6 0.6 -5083 e6-e5 d6-e6 f5-f6 f6-f7 g4-g3 g5-g4
7 1.0 -5243 e6-e5 f5-f4 e5-e6 g4-g3 c4-d4 b4-c4 c1-d1
8 38.9 -8028 e6-f6 d6-e6 f5-f4 f6-f7 h3-g3 g3-f3 f3-g3 f4-f3
9 41.9 -8034 e6-f6 d6-e6 f5-f4 f6-f7 h3-g3 g3-f3 f3-g3 f4-f3 b6-b7
10 45.9 -8028 e6-f6 d6-e6 f5-f4 f6-f7 h3-g3 g3-f3 f3-g3 f4-f3 d8-e8 e8-d8
11 77.1 -8016 e6-f6 d6-e6 f5-f4 f6-f7 h3-g3 g3-f3 f3-g3 f4-f3 e6-e5 e5-e4 e4-f4
12 263.4 -7931 e6-f6 e7-f7 f5-f4 f6-g6 h3-g3 g3-f3 f3-g3 f4-f3 f7-g7 g6-h6 h6-g6 h5-h6

At the moment, 8 ply takes 38.9 seconds on my laptop. Note that 7 ply only takes 1.0 second.

This is because it has to totally change plan when it sees your goal threat, and all the move ordering help provided by searching 7 ply is totally useless.

I have no experience coding a bot, but I'm interested in the effects of a bot changing its mind.  My understanding is that good move ordering is critical to the speed of alpha-beta searching, so most programs use iterative deepening.  Each level of search costs some time to complete, but saves even more time on the next level of search by providing good move suggestions.

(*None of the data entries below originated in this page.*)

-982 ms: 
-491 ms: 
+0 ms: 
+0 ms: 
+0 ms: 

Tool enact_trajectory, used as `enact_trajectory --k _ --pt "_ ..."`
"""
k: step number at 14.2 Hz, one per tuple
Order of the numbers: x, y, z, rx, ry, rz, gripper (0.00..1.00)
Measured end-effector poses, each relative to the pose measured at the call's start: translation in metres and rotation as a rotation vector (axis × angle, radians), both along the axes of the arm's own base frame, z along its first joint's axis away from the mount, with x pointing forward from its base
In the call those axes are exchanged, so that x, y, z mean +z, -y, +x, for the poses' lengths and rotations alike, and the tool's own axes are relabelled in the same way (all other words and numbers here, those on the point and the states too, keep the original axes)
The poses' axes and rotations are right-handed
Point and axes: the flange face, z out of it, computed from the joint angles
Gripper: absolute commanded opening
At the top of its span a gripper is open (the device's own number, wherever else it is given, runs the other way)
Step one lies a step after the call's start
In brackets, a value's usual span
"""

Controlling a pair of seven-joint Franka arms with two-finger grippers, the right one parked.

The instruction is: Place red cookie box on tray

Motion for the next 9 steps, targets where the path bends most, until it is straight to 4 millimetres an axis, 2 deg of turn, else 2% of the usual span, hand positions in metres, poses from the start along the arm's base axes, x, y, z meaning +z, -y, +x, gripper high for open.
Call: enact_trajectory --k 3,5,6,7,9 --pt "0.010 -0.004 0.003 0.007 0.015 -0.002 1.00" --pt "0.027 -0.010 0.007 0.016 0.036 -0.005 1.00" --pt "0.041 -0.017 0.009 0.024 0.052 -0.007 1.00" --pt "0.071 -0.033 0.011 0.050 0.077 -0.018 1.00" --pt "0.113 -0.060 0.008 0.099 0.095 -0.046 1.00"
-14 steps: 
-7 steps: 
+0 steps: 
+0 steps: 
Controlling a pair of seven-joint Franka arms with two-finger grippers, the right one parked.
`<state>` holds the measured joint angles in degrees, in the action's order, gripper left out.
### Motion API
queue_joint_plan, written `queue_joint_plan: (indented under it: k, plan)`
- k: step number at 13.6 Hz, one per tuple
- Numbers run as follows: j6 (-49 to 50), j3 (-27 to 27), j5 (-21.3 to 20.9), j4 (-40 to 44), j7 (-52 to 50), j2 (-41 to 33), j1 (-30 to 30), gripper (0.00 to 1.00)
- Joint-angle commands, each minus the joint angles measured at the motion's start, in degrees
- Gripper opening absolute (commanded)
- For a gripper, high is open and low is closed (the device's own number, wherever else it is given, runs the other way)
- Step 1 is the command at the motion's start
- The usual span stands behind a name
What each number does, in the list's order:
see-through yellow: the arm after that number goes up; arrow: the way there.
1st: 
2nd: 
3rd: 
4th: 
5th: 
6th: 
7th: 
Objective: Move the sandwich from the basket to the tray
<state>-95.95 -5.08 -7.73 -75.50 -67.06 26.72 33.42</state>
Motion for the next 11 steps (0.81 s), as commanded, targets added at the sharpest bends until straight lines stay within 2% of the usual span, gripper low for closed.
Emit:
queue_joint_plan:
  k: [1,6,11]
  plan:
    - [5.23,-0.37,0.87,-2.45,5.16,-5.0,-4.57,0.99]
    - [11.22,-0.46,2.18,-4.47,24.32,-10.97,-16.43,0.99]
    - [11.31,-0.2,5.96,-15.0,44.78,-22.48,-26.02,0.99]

In this case, is Gnobot's 7-step search literally "totally useless", i.e. the 8-step search would have taken exactly as long to complete from scratch?  Might the 7-step search have been somewhat useful?  Is it possible that it was actively detrimental, i.e. it provided move suggestions which were worse than random moves, and thus slowed down the 8-step search?

Since there is a huge time loss associated with a bot changing its mind at a new level of search depth, I would think that bot developers would want to prevent their bots from switching plans, for example by accepting a more time-consuming static evaluation that somehow anticipates what is to come.  Yet the article at
http://supertech.lcs.mit.edu/~heinz/dt/node50.html (already referenced in a couple of other threads) suggests that the increase in playing strength by searching an extra step is directly proportional to the probability of the bot changing its mind at that step.  As a consequence, the more likely a bot is to change its mind at a certain depth, the more important it is to search that depth.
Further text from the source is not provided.